Almanya’da kitlesel sınır dışı planlarının tetiklediği kargaşayla birlikte, AfD’nin yasaklanması tartışmaları da yeniden ivme kazandı. Hafta sonu, ülke genelinde yüz binlerce kişi aşırı sağa, bazı yerlerde de açıkça AfD'ye karşı sokaklara döküldü. Anketler, yüzde 10 (Saarland) ila yüzde 34 (Saksonya) arasındaki bir seçmen kesiminin AfD’ye oy vereceğini gösteriyor. Avrupa basını yine de yasaklama seçeneğine büyük şüpheyle yaklaşıyor.

Portekiz'de sağ popülist Chega partisi, yaklaşan seçim kampanyasına hazırlanmak üzere hafta sonu bir parti konferansı düzenledi.

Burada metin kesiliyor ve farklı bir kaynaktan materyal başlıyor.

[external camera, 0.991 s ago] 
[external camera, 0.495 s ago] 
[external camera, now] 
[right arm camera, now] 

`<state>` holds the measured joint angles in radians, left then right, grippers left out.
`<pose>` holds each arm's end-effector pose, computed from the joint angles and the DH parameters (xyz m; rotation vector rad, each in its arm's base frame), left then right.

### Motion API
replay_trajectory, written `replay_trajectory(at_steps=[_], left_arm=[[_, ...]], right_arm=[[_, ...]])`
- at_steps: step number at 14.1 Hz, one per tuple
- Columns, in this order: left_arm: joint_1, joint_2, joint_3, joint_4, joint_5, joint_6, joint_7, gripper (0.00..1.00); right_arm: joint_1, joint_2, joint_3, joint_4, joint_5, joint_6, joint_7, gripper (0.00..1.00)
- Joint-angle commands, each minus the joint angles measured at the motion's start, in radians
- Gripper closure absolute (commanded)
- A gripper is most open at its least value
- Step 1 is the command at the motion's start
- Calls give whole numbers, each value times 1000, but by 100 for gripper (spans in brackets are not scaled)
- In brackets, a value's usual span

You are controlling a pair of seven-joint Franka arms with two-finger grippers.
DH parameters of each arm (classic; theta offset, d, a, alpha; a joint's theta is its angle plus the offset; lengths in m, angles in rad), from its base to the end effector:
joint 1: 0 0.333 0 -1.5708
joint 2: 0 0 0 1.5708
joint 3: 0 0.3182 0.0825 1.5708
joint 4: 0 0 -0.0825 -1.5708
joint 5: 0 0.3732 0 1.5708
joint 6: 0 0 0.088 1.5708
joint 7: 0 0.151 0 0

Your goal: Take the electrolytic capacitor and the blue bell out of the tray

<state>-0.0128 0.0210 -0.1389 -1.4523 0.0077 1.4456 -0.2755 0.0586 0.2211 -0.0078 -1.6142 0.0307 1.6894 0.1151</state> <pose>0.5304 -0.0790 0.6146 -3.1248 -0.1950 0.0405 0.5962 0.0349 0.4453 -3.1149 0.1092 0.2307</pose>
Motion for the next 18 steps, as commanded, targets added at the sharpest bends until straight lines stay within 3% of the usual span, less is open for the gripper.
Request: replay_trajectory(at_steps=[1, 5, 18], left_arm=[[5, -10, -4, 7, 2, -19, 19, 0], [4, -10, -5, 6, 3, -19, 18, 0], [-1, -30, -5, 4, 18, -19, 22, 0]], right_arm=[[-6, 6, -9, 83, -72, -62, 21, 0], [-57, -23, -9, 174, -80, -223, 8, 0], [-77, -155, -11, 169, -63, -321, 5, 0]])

Anketlere göre parti, 10 Mart'ta yapılacak erken genel seçimlerde yaklaşık %15 düzeyinde oy alabilir. Portekiz medyası, bu sağcı partinin popülaritesindeki artışın sebeplerini ve muhtemel sonuçlarını değerlendiriyor.

Araştırmacı gazetecilik ağı Correctiv tarafından yapılan araştırmaya göre AfD'li politikacılar, aşırı sağcılar, zengin iş insanları ve diğer katılımcılar kasım ayında Potsdam yakınlarında bulunan bir otelde bir araya gelerek göçmenlik geçmişi olan milyonlarca insanı sınır dışı etme planlarını görüştüler. Avrupa basını öfkeli olsa da aşırı sağa karşı gerçekleştirilen büyük çaplı gösterilerden umutlu.

Hollanda'da parlamentonun alt kanadı "Tweede Kamer" yemin ederken, hükümetin hangi partilerden oluşacağı sorusu belirsizliğini hâlâ koruyor. Seçimlerin galibi Wilders ve radikal sağcı partisi PVV, henüz gerekli desteği bulamasa da koalisyon ortağı arayışını sürdürüyor. Yorumculara parlamento bileşimi konusunda tedirginlik hâkim.

Sağ popülist Geert Wilders ve partisi PVV’nin seçimi kazanmasının ardından Hollanda’da yeni hükümeti kimin kuracağı belirsizliğini koruyor. Wilders, eski iktidar partisi sağ liberal VVD ve merkez parti NSC’den ret yanıtı aldı. Sağ popülistlerin başarısını genel bir eğilimin devamı olarak gören Avrupa basını, bunun nedenlerini ve sonuçlarını irdeliyor.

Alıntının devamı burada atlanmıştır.